→ **What to produce**
Word for word, print the entries that follow.

[Collected data entries]
------------------------------

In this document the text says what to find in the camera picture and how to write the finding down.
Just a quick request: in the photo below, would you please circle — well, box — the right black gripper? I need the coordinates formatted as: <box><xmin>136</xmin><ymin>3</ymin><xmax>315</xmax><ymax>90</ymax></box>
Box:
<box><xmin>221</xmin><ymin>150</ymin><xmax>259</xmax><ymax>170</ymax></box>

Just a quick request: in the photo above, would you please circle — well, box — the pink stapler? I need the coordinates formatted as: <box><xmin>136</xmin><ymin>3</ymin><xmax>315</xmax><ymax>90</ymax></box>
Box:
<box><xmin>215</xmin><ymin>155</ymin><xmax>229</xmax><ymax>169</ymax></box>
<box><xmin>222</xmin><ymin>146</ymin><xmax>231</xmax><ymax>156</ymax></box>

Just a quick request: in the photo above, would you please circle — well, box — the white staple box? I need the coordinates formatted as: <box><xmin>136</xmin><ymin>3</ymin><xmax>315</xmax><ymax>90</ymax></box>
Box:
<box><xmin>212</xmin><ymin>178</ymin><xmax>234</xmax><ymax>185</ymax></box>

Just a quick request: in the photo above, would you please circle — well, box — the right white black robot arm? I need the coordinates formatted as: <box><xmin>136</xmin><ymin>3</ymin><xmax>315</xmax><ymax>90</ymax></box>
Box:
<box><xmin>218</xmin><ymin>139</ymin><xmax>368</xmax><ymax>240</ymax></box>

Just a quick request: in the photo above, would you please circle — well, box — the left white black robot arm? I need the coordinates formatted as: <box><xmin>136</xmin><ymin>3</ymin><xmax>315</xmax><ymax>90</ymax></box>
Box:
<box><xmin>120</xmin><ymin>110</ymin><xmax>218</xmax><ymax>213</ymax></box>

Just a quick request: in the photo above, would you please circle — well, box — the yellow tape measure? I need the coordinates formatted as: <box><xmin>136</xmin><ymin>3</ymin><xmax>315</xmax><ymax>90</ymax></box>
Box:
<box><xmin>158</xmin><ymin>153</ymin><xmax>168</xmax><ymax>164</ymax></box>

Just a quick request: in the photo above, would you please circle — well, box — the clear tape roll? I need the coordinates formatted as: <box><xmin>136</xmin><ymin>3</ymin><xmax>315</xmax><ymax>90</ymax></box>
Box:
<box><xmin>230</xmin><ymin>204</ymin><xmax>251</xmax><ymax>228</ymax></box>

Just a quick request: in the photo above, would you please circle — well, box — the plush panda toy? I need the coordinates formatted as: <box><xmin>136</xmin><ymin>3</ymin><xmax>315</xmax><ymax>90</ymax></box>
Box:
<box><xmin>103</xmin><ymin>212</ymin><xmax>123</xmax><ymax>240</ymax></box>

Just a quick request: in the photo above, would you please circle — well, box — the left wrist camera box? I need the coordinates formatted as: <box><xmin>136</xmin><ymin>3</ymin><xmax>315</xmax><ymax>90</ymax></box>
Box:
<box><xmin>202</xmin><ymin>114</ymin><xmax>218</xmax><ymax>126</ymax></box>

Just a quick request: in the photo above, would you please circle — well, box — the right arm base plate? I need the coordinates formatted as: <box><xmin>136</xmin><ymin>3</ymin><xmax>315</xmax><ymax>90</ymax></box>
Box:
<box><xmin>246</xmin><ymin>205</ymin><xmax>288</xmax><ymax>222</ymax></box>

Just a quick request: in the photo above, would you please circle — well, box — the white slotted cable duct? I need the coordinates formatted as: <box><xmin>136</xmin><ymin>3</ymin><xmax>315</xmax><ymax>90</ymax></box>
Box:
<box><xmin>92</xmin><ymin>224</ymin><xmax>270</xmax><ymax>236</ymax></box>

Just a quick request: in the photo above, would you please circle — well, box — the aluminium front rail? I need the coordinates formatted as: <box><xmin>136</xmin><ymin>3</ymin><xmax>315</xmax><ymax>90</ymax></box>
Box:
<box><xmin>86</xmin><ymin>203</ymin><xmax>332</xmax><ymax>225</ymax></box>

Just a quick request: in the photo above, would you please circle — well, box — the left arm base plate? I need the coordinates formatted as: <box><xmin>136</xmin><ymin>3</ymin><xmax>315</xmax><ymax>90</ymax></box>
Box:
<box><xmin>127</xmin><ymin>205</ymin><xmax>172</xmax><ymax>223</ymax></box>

------------------------------

→ **Result for this exercise**
In this document the text says what to find in the camera picture and how to write the finding down.
Just a quick request: in the photo below, would you please circle — well, box — the right black gripper? I need the coordinates formatted as: <box><xmin>136</xmin><ymin>3</ymin><xmax>315</xmax><ymax>90</ymax></box>
Box:
<box><xmin>221</xmin><ymin>150</ymin><xmax>259</xmax><ymax>170</ymax></box>

Just a quick request: in the photo above, would you please circle — well, box — the pink stapler? I need the coordinates formatted as: <box><xmin>136</xmin><ymin>3</ymin><xmax>315</xmax><ymax>90</ymax></box>
Box:
<box><xmin>215</xmin><ymin>155</ymin><xmax>229</xmax><ymax>169</ymax></box>
<box><xmin>222</xmin><ymin>146</ymin><xmax>231</xmax><ymax>156</ymax></box>

Just a quick request: in the photo above, would you please circle — well, box — the white staple box? I need the coordinates formatted as: <box><xmin>136</xmin><ymin>3</ymin><xmax>315</xmax><ymax>90</ymax></box>
Box:
<box><xmin>212</xmin><ymin>178</ymin><xmax>234</xmax><ymax>185</ymax></box>

Just a quick request: in the photo above, would you please circle — well, box — the right white black robot arm? I need the coordinates formatted as: <box><xmin>136</xmin><ymin>3</ymin><xmax>315</xmax><ymax>90</ymax></box>
Box:
<box><xmin>218</xmin><ymin>139</ymin><xmax>368</xmax><ymax>240</ymax></box>

Just a quick request: in the photo above, would you please circle — well, box — the left white black robot arm? I need the coordinates formatted as: <box><xmin>136</xmin><ymin>3</ymin><xmax>315</xmax><ymax>90</ymax></box>
Box:
<box><xmin>120</xmin><ymin>110</ymin><xmax>218</xmax><ymax>213</ymax></box>

Just a quick request: in the photo above, would you please circle — well, box — the yellow tape measure? I need the coordinates formatted as: <box><xmin>136</xmin><ymin>3</ymin><xmax>315</xmax><ymax>90</ymax></box>
Box:
<box><xmin>158</xmin><ymin>153</ymin><xmax>168</xmax><ymax>164</ymax></box>

Just a quick request: in the photo above, would you please circle — well, box — the clear tape roll? I need the coordinates formatted as: <box><xmin>136</xmin><ymin>3</ymin><xmax>315</xmax><ymax>90</ymax></box>
Box:
<box><xmin>230</xmin><ymin>204</ymin><xmax>251</xmax><ymax>228</ymax></box>

Just a quick request: in the photo above, would you please circle — well, box — the plush panda toy? I need the coordinates formatted as: <box><xmin>136</xmin><ymin>3</ymin><xmax>315</xmax><ymax>90</ymax></box>
Box:
<box><xmin>103</xmin><ymin>212</ymin><xmax>123</xmax><ymax>240</ymax></box>

Just a quick request: in the photo above, would you please circle — well, box — the left wrist camera box? I need the coordinates formatted as: <box><xmin>136</xmin><ymin>3</ymin><xmax>315</xmax><ymax>90</ymax></box>
Box:
<box><xmin>202</xmin><ymin>114</ymin><xmax>218</xmax><ymax>126</ymax></box>

Just a quick request: in the photo above, would you please circle — well, box — the right arm base plate? I need the coordinates formatted as: <box><xmin>136</xmin><ymin>3</ymin><xmax>315</xmax><ymax>90</ymax></box>
Box:
<box><xmin>246</xmin><ymin>205</ymin><xmax>288</xmax><ymax>222</ymax></box>

Just a quick request: in the photo above, would you please circle — well, box — the white slotted cable duct? I need the coordinates formatted as: <box><xmin>136</xmin><ymin>3</ymin><xmax>315</xmax><ymax>90</ymax></box>
Box:
<box><xmin>92</xmin><ymin>224</ymin><xmax>270</xmax><ymax>236</ymax></box>

Just a quick request: in the photo above, would you please circle — well, box — the aluminium front rail? I need the coordinates formatted as: <box><xmin>136</xmin><ymin>3</ymin><xmax>315</xmax><ymax>90</ymax></box>
Box:
<box><xmin>86</xmin><ymin>203</ymin><xmax>332</xmax><ymax>225</ymax></box>

Just a quick request: in the photo above, would you please circle — well, box — the left arm base plate? I need the coordinates formatted as: <box><xmin>136</xmin><ymin>3</ymin><xmax>315</xmax><ymax>90</ymax></box>
Box:
<box><xmin>127</xmin><ymin>205</ymin><xmax>172</xmax><ymax>223</ymax></box>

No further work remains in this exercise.